Aim of the task →
Return, from the data that follows, each line that holds the word "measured".
-- Data shown follows --
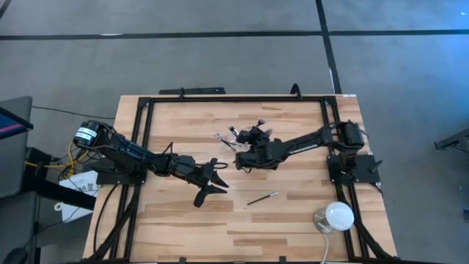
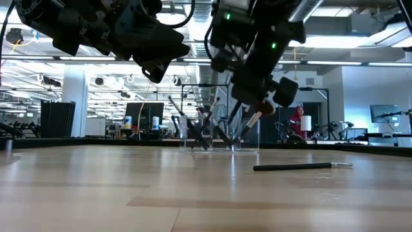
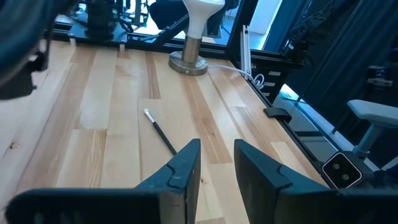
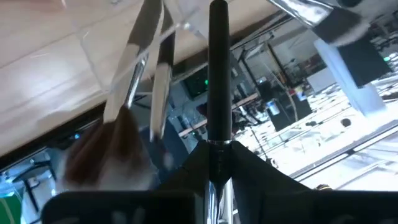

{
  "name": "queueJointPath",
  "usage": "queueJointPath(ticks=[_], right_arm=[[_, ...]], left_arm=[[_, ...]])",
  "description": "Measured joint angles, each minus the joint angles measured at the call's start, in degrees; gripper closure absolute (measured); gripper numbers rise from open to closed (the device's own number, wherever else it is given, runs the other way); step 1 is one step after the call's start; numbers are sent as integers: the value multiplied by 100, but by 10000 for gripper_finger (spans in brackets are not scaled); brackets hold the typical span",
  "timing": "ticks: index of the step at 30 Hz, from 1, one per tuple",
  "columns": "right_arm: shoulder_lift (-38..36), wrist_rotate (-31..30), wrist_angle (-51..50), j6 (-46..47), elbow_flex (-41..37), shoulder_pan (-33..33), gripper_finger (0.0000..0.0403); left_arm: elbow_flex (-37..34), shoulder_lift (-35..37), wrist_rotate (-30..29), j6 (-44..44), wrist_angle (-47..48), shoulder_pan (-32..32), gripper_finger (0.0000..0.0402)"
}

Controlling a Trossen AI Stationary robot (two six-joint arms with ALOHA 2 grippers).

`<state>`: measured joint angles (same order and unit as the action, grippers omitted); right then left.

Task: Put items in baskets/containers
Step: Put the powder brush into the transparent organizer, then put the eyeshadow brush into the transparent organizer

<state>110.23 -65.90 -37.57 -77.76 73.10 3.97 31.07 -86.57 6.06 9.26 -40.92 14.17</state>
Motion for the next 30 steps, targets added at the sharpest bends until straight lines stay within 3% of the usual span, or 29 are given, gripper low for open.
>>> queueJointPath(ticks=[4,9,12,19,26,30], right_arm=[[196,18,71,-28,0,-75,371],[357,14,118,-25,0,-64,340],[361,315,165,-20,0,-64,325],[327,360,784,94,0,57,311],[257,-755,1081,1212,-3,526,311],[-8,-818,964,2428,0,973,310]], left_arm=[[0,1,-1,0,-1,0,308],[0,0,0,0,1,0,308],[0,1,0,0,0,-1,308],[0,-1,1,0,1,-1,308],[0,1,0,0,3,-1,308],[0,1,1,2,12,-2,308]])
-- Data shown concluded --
Answer section →
  "description": "Measured joint angles, each minus the joint angles measured at the call's start, in degrees; gripper closure absolute (measured); gripper numbers rise from open to closed (the device's own number, wherever else it is given, runs the other way); step 1 is one step after the call's start; numbers are sent as integers: the value multiplied by 100, but by 10000 for gripper_finger (spans in brackets are not scaled); brackets hold the typical span",
`<state>`: measured joint angles (same order and unit as the action, grippers omitted); right then left.

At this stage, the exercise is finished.